= 2006 ethnic tensions in Kondopoga =

On the night of August 29–30, two ethnic Russians were killed and several others badly injured by Chechens in a restaurant in the town of Kondopoga in the Republic of Karelia, Russia.

A group of Russian men were eating at the Azeri-owned restaurant, when allegedly, they noticed that the expensive, premium brand vodka bottle the waiter was pouring their drinks from was actually filled with a cheap, low quality spirit. An argument and brief scuffle ensued. The ethnic Russians then left the bar. The barman then called a 'rescue team' of 15 Chechens. This team of hired 'protectors' actually arrived an hour after the Russians involved in the initial fracas had exited, but on arrival, randomly attacked ethnic Russian diners in the restaurant, who hadn't been involved in the original vodka dispute. Armed with baseball bats and knives, they set on the clientele shouting 'allahu akbar!', and in a brutal melee, 2 Russians were killed, 8 seriously injured and 15 mutilated, the injuries ranging from cuts to gouged out eyes. Despite the fact that 3 police vehicles were in the direct vicinity of the restaurant, the police did not intervene. This has led to allegations that the police were being paid off by the Chechen gang.
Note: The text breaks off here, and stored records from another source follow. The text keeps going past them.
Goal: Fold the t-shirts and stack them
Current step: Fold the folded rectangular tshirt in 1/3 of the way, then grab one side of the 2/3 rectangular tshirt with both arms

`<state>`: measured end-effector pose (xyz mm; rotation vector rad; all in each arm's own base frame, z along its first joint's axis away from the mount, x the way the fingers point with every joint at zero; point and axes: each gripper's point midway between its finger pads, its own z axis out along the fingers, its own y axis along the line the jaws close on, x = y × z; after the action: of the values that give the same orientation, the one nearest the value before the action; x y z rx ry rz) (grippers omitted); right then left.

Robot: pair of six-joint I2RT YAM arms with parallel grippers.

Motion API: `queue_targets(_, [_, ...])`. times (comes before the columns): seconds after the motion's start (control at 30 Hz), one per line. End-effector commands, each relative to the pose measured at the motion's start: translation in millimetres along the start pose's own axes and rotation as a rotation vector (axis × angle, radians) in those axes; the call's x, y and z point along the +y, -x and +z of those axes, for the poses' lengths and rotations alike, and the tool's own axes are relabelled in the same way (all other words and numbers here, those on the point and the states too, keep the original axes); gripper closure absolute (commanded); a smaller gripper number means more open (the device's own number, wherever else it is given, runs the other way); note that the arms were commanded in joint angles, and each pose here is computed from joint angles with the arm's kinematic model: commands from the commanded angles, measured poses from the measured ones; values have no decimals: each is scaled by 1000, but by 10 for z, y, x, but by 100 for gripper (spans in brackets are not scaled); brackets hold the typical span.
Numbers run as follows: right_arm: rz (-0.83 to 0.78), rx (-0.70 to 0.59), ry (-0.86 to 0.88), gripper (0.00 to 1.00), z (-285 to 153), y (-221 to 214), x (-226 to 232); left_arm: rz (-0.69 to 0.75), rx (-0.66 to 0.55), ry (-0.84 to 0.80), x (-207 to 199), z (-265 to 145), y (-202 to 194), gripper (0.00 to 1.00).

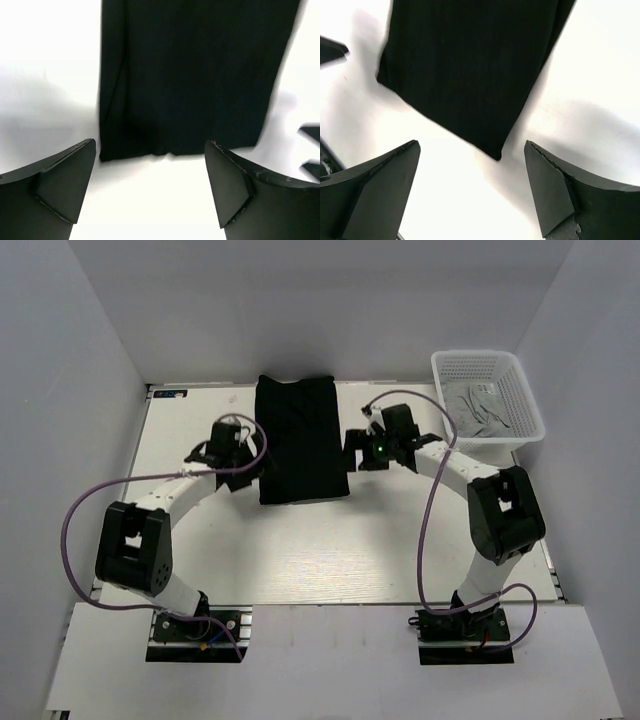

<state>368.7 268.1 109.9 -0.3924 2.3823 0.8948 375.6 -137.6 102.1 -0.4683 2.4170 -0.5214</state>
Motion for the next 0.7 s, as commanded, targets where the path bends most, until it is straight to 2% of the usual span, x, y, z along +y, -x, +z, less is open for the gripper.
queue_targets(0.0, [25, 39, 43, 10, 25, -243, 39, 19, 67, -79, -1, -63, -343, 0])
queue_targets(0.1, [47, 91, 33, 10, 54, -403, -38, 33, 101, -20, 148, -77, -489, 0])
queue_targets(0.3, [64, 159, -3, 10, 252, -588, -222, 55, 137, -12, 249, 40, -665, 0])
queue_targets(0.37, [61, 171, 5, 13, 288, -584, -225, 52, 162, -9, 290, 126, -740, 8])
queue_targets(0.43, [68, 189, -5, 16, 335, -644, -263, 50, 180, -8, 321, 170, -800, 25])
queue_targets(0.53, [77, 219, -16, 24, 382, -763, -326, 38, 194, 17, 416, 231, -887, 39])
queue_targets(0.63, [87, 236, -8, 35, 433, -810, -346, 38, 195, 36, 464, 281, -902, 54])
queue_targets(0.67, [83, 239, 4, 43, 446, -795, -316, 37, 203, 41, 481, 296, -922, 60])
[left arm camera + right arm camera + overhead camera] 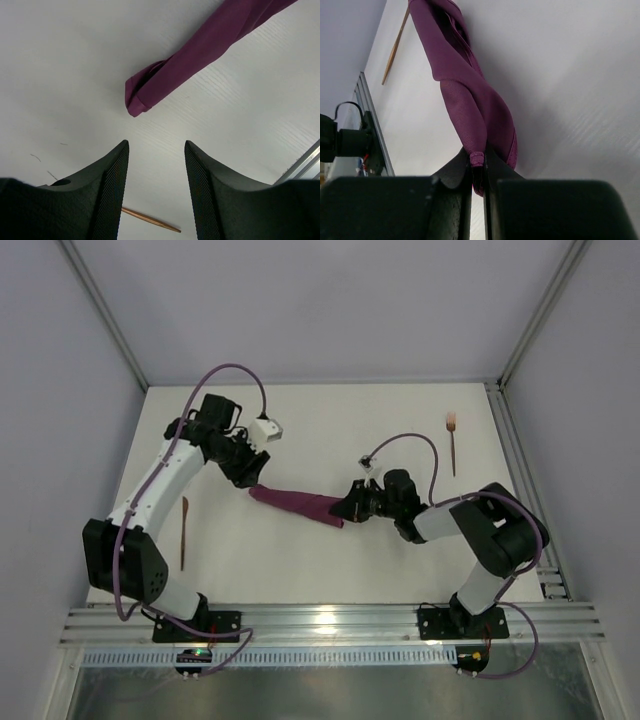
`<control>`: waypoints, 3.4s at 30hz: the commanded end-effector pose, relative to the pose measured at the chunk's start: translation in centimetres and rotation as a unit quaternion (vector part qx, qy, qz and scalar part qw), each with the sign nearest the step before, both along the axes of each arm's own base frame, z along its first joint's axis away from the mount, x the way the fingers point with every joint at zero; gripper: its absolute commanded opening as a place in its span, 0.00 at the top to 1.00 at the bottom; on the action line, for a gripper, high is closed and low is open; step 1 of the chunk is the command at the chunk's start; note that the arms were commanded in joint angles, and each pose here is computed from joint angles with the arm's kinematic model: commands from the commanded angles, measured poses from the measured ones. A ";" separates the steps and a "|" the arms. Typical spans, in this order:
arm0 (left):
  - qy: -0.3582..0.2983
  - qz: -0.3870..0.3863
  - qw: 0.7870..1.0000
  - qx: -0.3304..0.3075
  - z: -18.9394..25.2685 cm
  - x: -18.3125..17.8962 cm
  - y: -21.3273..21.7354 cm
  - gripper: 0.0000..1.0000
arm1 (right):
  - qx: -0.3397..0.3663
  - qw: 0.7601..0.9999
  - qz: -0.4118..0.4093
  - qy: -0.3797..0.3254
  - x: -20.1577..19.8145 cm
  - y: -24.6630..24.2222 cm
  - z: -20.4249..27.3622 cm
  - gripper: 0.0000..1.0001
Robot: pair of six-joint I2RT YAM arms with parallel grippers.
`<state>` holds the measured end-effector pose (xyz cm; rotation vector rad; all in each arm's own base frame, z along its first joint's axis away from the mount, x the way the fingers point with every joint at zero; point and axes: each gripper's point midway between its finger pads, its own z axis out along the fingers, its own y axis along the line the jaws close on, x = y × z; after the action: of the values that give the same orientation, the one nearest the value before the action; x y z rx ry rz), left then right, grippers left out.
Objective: Fold the napkin into a case and place the utensils inside
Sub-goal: Turn over the smaller rectangle-folded napkin at the center of the board.
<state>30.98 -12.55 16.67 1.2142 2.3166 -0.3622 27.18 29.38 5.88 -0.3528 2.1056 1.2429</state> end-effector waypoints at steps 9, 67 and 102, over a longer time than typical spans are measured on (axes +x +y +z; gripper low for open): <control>0.009 0.006 1.000 -0.013 -0.3 1.5 -0.5 0.49 | 0.067 0.990 -0.086 0.094 2.1 -3.3 1.1 0.96; 0.067 0.092 0.993 -0.032 -13.7 7.8 -8.4 0.58 | -0.223 0.959 -0.164 0.058 8.1 -9.9 -1.4 0.23; 0.003 0.142 0.987 -0.080 -8.7 5.3 -6.3 0.49 | -0.262 0.872 -0.414 -0.020 7.2 -25.0 11.5 0.03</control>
<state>34.45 -18.21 3.76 0.8475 2.5079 -0.4399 34.17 6.51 17.82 0.1768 2.1270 0.2087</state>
The Finnish television documentarist Arvo Tuominen explained the violence in the following way:

A couple of Russian fellows who had just been released from jail came to celebrate there (in the Chayka restaurant). They got fed up with the slow service of the Azeri bartender and did him in. The bartender called to the scene the Chechens from whom he had bought security. They then beat to death two bystanders. The police did not intervene in the events at all, since the Chechens had bought security from the police. Thus a spontaneous uprising of the people was the result.

After the funeral of the Russian victims, tensions spilled over into an all out riot as the mob attempted to obtain vigilante revenge. Many of the Chechens and the families left the town, some stating a desire to live in Finland.

Sergey Katanandov, the head of Karelia Republic, told "Izvestia" on September 6 about a gang of Chechens who drove around the town in a Mercedes without number plates 'terrorising locals'. He also related an incident where a Chechen gang beat a local policeman. An ensuing lawsuit by the policeman was dropped, Katanandov hinting that he had been 'paid off' by the gang - others believe fear of reprisals may have been his motivation.
It said to be an open secret in Russia that many businesses often operate under the protection of kryshas ("roofs") - that provide protection via the FSB and other state bodies. In Kondopoga, many believe such 'immunity from prosecution' was visibly flaunted by the Chechen gang and the businesses under their protection.

Some reports link this state of affairs to clashes on the night of September 1–2, 2006 between groups of ethnic Russian youths and the OMON (a SWAT-type and riot-control unit) troops. The Chayka restaurant was destroyed during this unrest. A number of Chechen-owned businesses were also targeted.

On September 2, two days after the beginning of rioting, there was a mass meeting held at the town hall. A number of Russian nationalists came from Moscow, including leaders of Movement Against Illegal Immigration, and organized a rally calling on the government to forcibly resettle all people from the Caucasus, especially ethnic Chechens, from the town.

The nationalists pointed to the reign of fear spread by Chechen gangsters and the many violent acts committed against ethnic Russians, exacerbated by corrupt officials 'in the pockets' of the Chechens, as their motivation.

On April 1, 2010, the Chechens and Dagestanis who participated in the original restaurant attack were convicted of various crimes. Islam Magomadov was convicted of two counts of murder and sentenced to 22 years of imprisonment, five more people were convicted of assault and aggravated assault and received sentences ranging from 3 years 10 month up to 10 years of imprisonment.